#### ASSIGNED TASK
Restate the records that follow word for word. Omit the images.

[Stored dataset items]

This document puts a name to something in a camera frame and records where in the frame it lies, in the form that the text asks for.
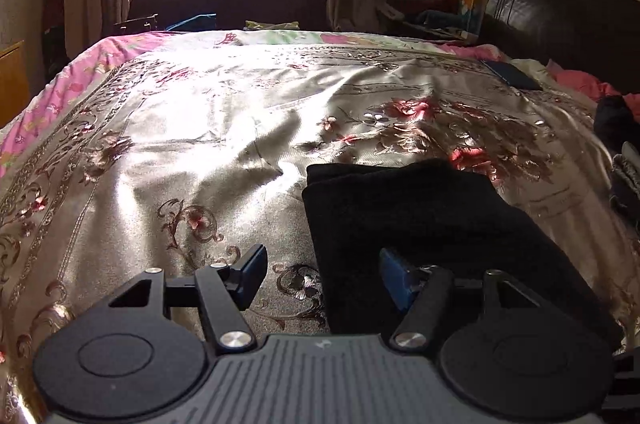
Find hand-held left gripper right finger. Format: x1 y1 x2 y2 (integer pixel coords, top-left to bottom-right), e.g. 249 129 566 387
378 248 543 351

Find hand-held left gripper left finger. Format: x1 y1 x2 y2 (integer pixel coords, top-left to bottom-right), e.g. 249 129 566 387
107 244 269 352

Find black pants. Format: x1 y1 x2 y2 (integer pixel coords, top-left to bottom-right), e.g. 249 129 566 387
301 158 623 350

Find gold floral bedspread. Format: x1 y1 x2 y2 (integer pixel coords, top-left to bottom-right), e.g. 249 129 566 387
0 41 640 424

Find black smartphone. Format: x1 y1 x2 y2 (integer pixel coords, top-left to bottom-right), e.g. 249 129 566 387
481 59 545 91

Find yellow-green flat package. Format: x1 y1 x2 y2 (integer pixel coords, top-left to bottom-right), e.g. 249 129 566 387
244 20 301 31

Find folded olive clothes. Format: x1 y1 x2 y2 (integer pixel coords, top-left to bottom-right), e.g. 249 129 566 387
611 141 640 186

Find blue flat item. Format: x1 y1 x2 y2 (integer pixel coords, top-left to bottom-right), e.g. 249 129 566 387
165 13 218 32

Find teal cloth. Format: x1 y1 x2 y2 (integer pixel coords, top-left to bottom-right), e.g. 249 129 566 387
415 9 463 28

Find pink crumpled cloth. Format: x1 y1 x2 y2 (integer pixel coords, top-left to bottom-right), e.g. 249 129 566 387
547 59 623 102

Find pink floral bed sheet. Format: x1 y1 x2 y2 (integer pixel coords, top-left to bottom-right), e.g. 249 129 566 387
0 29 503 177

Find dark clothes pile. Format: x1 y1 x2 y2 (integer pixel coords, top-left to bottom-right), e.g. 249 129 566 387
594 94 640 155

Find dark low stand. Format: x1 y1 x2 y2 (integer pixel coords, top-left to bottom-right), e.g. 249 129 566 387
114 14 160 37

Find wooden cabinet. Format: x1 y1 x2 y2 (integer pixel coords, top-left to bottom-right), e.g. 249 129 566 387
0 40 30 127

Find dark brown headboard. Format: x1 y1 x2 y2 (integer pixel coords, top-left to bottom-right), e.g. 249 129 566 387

#### REPLY TO THE TASK
This document puts a name to something in a camera frame and records where in the frame it lies, in the form that the text asks for.
Find hand-held left gripper right finger. Format: x1 y1 x2 y2 (integer pixel coords, top-left to bottom-right), e.g. 249 129 566 387
378 248 543 351

Find hand-held left gripper left finger. Format: x1 y1 x2 y2 (integer pixel coords, top-left to bottom-right), e.g. 249 129 566 387
107 244 269 352

Find black pants. Format: x1 y1 x2 y2 (integer pixel coords, top-left to bottom-right), e.g. 249 129 566 387
301 158 623 350

Find gold floral bedspread. Format: x1 y1 x2 y2 (integer pixel coords, top-left to bottom-right), e.g. 249 129 566 387
0 41 640 424

Find black smartphone. Format: x1 y1 x2 y2 (integer pixel coords, top-left to bottom-right), e.g. 249 129 566 387
481 59 545 91

Find yellow-green flat package. Format: x1 y1 x2 y2 (integer pixel coords, top-left to bottom-right), e.g. 249 129 566 387
244 20 301 31

Find folded olive clothes. Format: x1 y1 x2 y2 (integer pixel coords, top-left to bottom-right), e.g. 249 129 566 387
611 141 640 186

Find blue flat item. Format: x1 y1 x2 y2 (integer pixel coords, top-left to bottom-right), e.g. 249 129 566 387
165 13 218 32

Find teal cloth. Format: x1 y1 x2 y2 (integer pixel coords, top-left to bottom-right), e.g. 249 129 566 387
415 9 463 28

Find pink crumpled cloth. Format: x1 y1 x2 y2 (integer pixel coords, top-left to bottom-right), e.g. 249 129 566 387
547 59 623 102

Find pink floral bed sheet. Format: x1 y1 x2 y2 (integer pixel coords, top-left to bottom-right), e.g. 249 129 566 387
0 29 503 177

Find dark clothes pile. Format: x1 y1 x2 y2 (integer pixel coords, top-left to bottom-right), e.g. 249 129 566 387
594 94 640 155

Find dark low stand. Format: x1 y1 x2 y2 (integer pixel coords, top-left to bottom-right), e.g. 249 129 566 387
114 14 160 37

Find wooden cabinet. Format: x1 y1 x2 y2 (integer pixel coords, top-left to bottom-right), e.g. 249 129 566 387
0 40 30 127

Find dark brown headboard. Format: x1 y1 x2 y2 (integer pixel coords, top-left to bottom-right), e.g. 249 129 566 387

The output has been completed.